THE CAUSES AND CURES FOR A LIMITED BACKSWING

Bob Forman, MS - Exercise Physiology
Certified Golf Fitness Instructor, Author, Speaker

One of the biggest killers of distance is the golfer’s inability to make a good backswing.  Logic has it that the further back the club travels the more speed it will be able to pick up on the way down.  For every 1 mph of clubhead speed, you can expect 2 to 3 more yards.  A limited backswing, though, is a common swing fault that reduces speed and yardage.  The good news is that it's relatively easy to cure.

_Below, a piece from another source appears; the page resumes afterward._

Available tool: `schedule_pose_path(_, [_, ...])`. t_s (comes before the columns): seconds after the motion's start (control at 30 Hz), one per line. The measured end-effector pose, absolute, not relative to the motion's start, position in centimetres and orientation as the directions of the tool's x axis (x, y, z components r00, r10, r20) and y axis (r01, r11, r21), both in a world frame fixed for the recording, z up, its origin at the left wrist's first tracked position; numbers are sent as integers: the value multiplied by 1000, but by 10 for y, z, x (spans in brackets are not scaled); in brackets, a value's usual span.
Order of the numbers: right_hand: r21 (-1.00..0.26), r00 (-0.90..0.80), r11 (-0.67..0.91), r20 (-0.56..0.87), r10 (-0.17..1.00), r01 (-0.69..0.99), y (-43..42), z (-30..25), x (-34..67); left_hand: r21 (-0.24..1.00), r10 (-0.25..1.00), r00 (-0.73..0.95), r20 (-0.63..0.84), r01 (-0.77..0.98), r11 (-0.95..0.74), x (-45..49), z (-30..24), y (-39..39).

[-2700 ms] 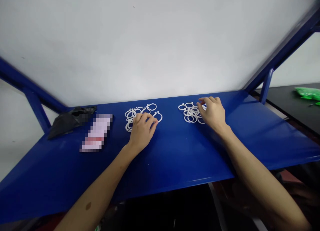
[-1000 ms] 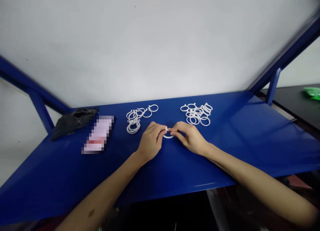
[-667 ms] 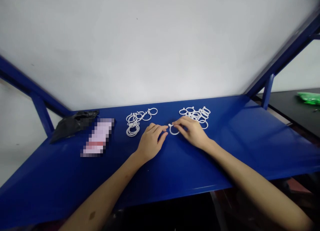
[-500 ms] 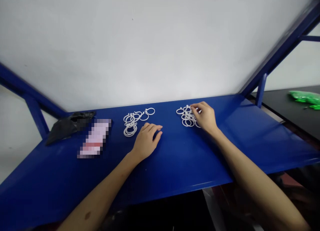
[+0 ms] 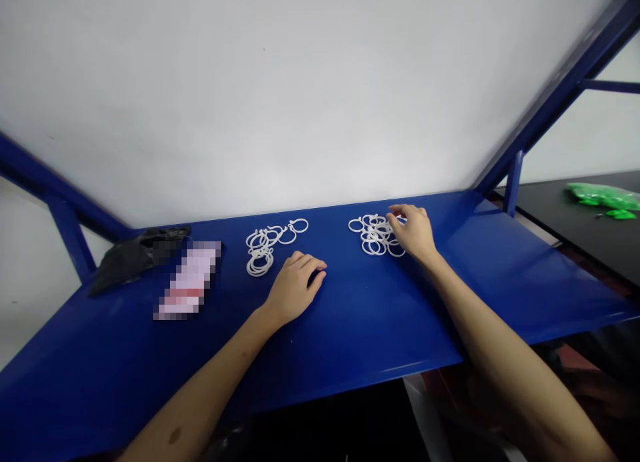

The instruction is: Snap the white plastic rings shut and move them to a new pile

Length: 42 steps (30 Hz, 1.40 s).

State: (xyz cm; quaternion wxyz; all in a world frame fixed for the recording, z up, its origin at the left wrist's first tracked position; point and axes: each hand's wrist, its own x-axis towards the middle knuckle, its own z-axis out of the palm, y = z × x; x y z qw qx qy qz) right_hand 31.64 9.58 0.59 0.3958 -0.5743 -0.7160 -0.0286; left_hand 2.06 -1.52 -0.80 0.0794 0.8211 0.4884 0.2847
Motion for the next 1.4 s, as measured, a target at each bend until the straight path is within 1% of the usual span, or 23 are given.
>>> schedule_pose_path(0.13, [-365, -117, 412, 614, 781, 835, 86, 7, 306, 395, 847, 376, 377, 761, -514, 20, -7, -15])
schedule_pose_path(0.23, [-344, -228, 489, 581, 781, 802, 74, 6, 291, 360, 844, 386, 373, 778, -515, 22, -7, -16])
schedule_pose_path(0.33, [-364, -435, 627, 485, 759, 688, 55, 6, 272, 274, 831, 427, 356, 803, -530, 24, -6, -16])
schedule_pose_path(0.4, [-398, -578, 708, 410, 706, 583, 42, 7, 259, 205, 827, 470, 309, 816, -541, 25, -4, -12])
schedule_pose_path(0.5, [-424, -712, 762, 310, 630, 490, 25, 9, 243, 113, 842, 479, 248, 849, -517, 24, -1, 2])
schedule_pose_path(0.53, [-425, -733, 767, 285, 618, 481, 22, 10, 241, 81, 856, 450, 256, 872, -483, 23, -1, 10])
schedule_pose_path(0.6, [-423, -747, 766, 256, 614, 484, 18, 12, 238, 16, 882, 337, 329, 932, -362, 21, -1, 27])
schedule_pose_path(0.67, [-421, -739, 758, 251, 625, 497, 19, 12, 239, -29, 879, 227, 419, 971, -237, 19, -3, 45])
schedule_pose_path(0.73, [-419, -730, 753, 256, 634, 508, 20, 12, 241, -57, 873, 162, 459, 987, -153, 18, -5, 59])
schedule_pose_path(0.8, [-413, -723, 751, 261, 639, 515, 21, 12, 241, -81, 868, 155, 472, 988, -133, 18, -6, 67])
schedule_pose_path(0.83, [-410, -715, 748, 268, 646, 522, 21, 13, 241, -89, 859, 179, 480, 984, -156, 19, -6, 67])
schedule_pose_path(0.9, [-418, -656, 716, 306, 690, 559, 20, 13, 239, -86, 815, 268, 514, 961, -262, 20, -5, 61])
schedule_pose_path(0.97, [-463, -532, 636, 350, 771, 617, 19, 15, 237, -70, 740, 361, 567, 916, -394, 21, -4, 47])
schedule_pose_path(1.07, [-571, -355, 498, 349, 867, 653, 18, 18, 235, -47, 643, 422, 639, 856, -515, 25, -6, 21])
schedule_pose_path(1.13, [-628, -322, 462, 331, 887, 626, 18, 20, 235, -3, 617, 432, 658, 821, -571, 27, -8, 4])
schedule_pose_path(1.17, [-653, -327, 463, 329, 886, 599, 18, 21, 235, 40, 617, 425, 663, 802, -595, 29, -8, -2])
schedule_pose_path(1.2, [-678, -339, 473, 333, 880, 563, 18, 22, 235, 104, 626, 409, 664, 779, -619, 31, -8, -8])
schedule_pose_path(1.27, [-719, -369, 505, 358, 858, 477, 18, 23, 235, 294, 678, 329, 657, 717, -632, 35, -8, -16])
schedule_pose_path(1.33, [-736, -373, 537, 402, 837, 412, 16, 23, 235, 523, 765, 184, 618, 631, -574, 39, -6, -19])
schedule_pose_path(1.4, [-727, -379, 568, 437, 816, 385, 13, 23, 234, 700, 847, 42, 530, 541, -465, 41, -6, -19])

Now don’t get me wrong.  A big backswing is not a must-have for distance, as I’ve seen quite a few golfers with short takeaways boom the golf ball down the fairway.  A textbook swing sequence also has a lot to say about distance and as long as you lead with the hips and maintain a good wrist hinge, you can certainly make up for backswing limitations.  Most amateurs, though, are in need of help with sequencing and combining that fact with a restricted takeaway is a formula for frustration. 

The golf leaders have tried to help by encouraging golfers to “tee it forward” to make up for lost ground.  This would allow golfers to once again hit greens in regulation and have those birdie attempts, bringing back the enjoyment factor.  It’s been my experience, however, that many are not taking advantage of this initiative.

The physical deficiencies that you frequently see with a limited backswing include a C-posture at address, a lack of external rotation in the trail shoulder (right shoulder for a right-handed golfer), the inability to disassociate the upper body from the lower body (X-factor), and/or tightness in the mid-back/lats on the target side.  Once identified, a targeted exercise program can work wonders in correcting these power-robbing flaws in a relatively short period of time.

C-posture is an epidemic in golf.  You see it more and more thanks to the fact that we’re glued to our chairs hunched over computers.  It results in a tightening of the muscles across the chest and a weakening of the muscles across the upper back, known as Upper Cross Syndrome.  All the dentists I’ve worked with have it.  It’s bad for your health as it crowds out the internal organs in your chest and it’s bad for your golf swing for the simple reason that you can’t rotate around a bent spine.  The result is usually a limited backswing.  If you desire to bring the club back further, you will need to stand up as you do so.  This is called dynamic posture, which will have an impact on swing plane and ball striking.

To offset the muscle imbalance that develops from sitting over your computer, patient and/or workstation, you’ll need to stretch out the tightness in front and strengthen the weakness in back.  A simple, yet effective exercise is the Shoulder Pinch.  Lie on a stability ball or foam roll and place your arms out 90 degrees with elbows bent 90 degrees.  From this position, pinch or squeeze the shoulder blades together and hold for a 10 to 15-sec count.  Your forearms will move slightly toward the floor as you do.  Relax and repeat 5 to 10 times, remembering to breathe normally throughout.  This will work on both areas at the same time.  A small weight (1 to 2 lbs.) held in each hand will also aid in improving external shoulder rotation, which is our next flaw.     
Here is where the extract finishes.